Podemos decir que la doctrina de la Gaudium et Spes es una síntesis entre varias tendencias. Se constata la introducción en la teología matrimonial de ideas relativamente nuevas: una concepción más personalista en la que el matrimonio es fundamentalmente una alianza de dos personas fundada en el amor, mucho más que un simple contrato; el tema de la paternidad responsable; y la negativa a dilucidar el problema de la jerarquía de fines. Procreación, fidelidad e indisolubilidad tienen su raíz y fundamento en la íntima unión de las personas de los cónyuges, establecida en el matrimonio; si bien haciendo coexistir estas ideas relativamente nuevas con valores ya conocidos, como la grandeza del amor conyugal y el elogio a las familias numerosas.
Encontramos así el doble aspecto jurídico y humano del matrimonio, es decir, el lado institucional que escapa a la voluntad humana, y el lado personalista, que hace que el matrimonio sea una comunidad de amor en el que el “yo” y el “tú” se transforman en un “nosotros” que transciende a los individuos y da un lugar preeminente en la vida de los esposos al afecto y al irrevocable consentimiento personal. Se combate, en consecuencia, la tendencia a reducir el matrimonio a algunos actos sexuales y se insiste en la importancia del amor interpersonal que el Señor se ha dignado sanar, completar y elevar a la categoría de sacramento, conduciendo a los esposos al libre y mutuo don de sí mismos, que se expresa y perfecciona en los actos propios del matrimonio.

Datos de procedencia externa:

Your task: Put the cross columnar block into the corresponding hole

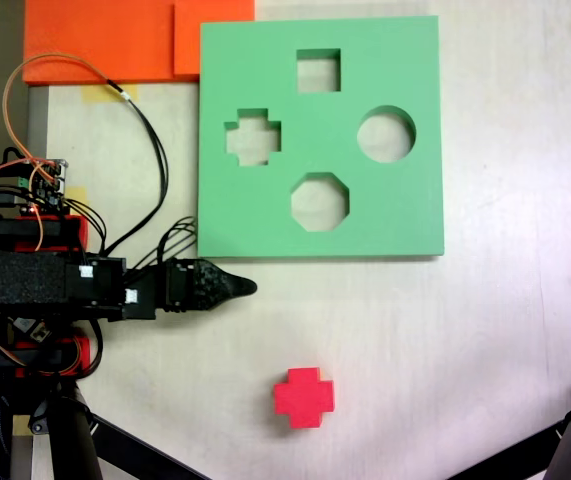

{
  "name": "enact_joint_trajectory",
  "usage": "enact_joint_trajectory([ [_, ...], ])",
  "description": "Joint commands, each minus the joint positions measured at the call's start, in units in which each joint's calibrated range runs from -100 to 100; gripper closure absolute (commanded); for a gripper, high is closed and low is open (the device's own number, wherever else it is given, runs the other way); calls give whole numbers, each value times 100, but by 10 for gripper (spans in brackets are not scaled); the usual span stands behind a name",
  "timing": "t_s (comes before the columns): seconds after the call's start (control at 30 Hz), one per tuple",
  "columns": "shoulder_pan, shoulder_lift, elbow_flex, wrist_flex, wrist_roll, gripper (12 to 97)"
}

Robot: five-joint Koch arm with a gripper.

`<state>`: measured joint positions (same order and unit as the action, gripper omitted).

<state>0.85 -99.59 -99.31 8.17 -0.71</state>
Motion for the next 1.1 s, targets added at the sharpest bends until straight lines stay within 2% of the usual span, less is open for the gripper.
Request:
enact_joint_trajectory([
  [0.0, -10, -41, -69, -649, 20, 581],
  [0.8, 54, -41, -69, -649, 20, 581],
  [0.97, -44, -41, -69, -601, 400, 583],
  [1.07, -313, -41, -69, -533, 1216, 581],
])
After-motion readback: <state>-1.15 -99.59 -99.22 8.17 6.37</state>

Este amor conyugal es “elevado a amor divino y es regido por la virtud redentora de Cristo”, quedando los cónyuges cristianos “como consagrados para las tareas y la dignidad peculiar de su estado por un sacramento” (Gaudium et Spes, 48), debiendo desarrollarse el matrimonio en un clima de santidad, amor, responsabilidad y respeto. Interesa, finalmente, destacar que para el Concilio el objeto del consentimiento matrimonial no es un aséptico derecho sobre los actos conyugales, sino la creación de una íntima comunidad de vida y amor.